Many members of Dartmouth’s Nordic team compete for the Dartmouth ski team for four years before going on to qualify for the Winter Olympics. However, on the alpine side, many of the athletes who have qualified for the Games compete for the U.S. Ski Team in the fall and winter, taking classes at Dartmouth only in the spring, as part of the infamous “12-year plan.”
Logan Sankey ’20, a ski jumper for the U.S. Ski Team, is one athlete who has taken advantage of the flexibility of Dartmouth’s quarter system, enrolling in classes only in the spring and summer terms, and competing in competitions all over the world during the fall and winter terms.
When she’s not on campus, Sankey’s competition schedule is intense.
“I’m training seven times a week, two times a day, at least, and then mixed in there are some travel days to get to competitions and stuff,” Sankey said. “It’s a lot of work in a way that’s different from school. It’s a different kind of mental stimulation.”
Sankey said that there are many members of the U.S. Alpine Ski Team who are also currently enrolled at Dartmouth exclusively during the spring terms.
“We have a good crew of us who are in Park City in the summer and Dartmouth in the spring,” Sankey said. “That’s a really cool community to have when we do come back on campus, that there’s a lot of people I know from the ski team who can help me navigate which classes to take and how to do the 12-year plan and how to make the most out of your time on campus when it’s always really short.”
The flexibility Dartmouth gives its students to pursue a nontraditional academic path such as this one speaks to the willingness of the College to support even those athletes who might never score points for Dartmouth itself. Sankey expressed her gratefulness for the College’s consistent support.
“The culture at Dartmouth is so much more conducive to skiers and what we’re trying to do with the Olympics and our training,” Sankey said. “It’s easy to work with the administration and figure out what you need to do to graduate and get all your credits and everything, whereas at other schools you would kind of be developing that program on your own.”
Thompson Graves also reiterated the Dartmouth ski team’s willingness to help athletes achieve goals outside the realm of collegiate skiing.
“We really encourage our athletes to think outside of just college skiing,” Thompson Graves said. “We encourage them to go for it and try to make the Olympic team or the national team, and we enable them to work towards goals outside of collegiate skiing when they’re a student and competing at Dartmouth.”

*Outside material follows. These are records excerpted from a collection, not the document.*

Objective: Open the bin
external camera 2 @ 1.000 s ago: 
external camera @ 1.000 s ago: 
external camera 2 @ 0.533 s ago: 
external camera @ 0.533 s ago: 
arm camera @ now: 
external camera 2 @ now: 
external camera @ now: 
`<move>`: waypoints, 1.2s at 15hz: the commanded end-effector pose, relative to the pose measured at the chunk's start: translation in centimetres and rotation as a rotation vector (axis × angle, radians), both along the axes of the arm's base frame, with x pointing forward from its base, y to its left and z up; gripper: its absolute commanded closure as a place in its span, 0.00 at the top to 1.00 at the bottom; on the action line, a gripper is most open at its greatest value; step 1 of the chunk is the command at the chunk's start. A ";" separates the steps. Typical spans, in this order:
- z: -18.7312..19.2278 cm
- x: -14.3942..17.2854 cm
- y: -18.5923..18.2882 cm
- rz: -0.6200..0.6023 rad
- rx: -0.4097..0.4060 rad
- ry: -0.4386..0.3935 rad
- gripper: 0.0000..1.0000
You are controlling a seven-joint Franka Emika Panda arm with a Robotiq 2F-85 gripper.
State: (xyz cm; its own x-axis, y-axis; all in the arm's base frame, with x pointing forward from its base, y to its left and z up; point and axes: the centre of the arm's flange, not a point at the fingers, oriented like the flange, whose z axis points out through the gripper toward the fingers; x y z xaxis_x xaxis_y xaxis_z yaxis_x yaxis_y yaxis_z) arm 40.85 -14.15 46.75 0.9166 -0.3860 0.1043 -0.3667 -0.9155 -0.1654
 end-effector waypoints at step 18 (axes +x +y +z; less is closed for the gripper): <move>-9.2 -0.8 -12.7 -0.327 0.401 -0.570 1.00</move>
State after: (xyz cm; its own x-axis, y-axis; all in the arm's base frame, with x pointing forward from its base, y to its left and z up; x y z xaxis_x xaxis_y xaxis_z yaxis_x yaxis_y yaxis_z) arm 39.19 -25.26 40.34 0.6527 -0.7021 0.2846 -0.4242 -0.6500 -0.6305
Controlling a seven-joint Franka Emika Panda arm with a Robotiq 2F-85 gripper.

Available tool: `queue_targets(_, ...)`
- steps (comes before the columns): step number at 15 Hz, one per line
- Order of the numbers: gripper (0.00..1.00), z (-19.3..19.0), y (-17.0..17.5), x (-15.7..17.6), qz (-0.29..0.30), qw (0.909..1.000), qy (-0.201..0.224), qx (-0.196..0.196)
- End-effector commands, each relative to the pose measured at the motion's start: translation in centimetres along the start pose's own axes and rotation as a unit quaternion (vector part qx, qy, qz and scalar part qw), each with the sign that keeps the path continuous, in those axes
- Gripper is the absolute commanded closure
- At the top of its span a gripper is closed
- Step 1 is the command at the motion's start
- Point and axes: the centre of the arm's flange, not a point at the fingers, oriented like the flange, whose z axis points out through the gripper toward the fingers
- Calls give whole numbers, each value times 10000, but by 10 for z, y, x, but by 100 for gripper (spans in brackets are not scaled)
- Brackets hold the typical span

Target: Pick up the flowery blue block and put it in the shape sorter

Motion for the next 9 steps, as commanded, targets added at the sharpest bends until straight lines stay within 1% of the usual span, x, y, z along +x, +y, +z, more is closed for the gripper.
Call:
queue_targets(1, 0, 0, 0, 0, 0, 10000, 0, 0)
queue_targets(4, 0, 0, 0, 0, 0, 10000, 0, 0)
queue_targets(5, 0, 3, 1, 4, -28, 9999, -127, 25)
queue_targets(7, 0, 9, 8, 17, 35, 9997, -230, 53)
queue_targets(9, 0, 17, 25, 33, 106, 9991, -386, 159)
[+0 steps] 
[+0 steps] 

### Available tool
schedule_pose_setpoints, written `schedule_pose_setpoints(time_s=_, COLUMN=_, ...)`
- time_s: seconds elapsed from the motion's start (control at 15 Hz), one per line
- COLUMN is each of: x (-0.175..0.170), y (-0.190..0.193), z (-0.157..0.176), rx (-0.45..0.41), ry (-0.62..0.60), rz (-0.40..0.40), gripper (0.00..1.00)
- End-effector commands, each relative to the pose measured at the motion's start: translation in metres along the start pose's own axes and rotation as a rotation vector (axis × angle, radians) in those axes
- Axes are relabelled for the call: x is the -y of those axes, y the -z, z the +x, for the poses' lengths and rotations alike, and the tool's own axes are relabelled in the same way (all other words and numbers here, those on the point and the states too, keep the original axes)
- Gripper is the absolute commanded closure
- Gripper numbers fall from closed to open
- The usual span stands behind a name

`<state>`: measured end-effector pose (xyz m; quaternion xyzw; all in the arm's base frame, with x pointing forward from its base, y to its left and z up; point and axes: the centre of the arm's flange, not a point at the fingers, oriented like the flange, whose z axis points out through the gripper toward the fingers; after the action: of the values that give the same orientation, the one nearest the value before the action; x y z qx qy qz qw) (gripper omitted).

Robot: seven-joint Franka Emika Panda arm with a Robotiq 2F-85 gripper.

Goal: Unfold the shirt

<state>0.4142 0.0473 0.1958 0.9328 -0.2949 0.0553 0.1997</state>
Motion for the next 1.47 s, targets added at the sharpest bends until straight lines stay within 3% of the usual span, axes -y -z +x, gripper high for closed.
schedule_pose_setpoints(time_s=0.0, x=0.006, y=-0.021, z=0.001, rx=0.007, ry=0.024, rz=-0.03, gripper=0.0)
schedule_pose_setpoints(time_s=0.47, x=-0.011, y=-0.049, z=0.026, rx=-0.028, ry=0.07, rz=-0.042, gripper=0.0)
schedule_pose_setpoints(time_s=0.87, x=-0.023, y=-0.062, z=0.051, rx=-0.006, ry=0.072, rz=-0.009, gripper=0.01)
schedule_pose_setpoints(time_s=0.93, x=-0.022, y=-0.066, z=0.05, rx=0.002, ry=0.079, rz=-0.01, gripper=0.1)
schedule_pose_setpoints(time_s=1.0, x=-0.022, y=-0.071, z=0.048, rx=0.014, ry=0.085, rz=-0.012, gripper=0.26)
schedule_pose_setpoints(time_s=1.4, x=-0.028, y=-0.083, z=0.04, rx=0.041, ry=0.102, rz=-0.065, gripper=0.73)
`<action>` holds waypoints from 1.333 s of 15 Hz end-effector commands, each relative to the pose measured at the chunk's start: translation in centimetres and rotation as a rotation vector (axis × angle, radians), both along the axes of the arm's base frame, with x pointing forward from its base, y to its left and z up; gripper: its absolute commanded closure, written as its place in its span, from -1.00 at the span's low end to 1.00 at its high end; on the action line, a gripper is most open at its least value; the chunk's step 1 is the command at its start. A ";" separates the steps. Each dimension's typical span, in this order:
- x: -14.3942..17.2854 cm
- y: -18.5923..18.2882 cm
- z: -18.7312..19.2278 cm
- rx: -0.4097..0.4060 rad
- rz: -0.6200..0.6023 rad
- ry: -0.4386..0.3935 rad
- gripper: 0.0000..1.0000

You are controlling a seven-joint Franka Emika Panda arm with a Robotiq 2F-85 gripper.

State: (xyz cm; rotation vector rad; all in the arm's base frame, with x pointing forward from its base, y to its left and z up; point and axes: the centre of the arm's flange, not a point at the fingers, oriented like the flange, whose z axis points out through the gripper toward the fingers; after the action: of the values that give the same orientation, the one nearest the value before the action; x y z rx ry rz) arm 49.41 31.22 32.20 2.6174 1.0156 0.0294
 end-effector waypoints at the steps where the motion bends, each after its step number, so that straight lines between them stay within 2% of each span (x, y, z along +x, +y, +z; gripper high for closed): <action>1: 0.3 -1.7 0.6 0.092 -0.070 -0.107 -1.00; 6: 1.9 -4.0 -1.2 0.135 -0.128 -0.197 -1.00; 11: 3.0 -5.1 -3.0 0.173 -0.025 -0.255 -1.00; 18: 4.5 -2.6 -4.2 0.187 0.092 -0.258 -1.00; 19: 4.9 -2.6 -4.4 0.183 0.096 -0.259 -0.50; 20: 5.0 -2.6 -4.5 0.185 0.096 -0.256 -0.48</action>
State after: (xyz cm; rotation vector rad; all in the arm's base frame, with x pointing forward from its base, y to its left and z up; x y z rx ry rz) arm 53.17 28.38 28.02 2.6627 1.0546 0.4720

From a history of innovation, to a legacy of success, to a culture of collaboration, Dartmouth has proven that each and every skier who has earned a spot in the Winter Olympic Games did so with the support of a school that has contributed so heavily to the development of competitive skiing as a whole. From the freshmen taking their first steps at the Skiway in a beginner PE class, to the varsity athlete competing for a national title in Europe, many of us share the same common roots of Dartmouth skiing, with all the excellence and inspiration such a legacy entails.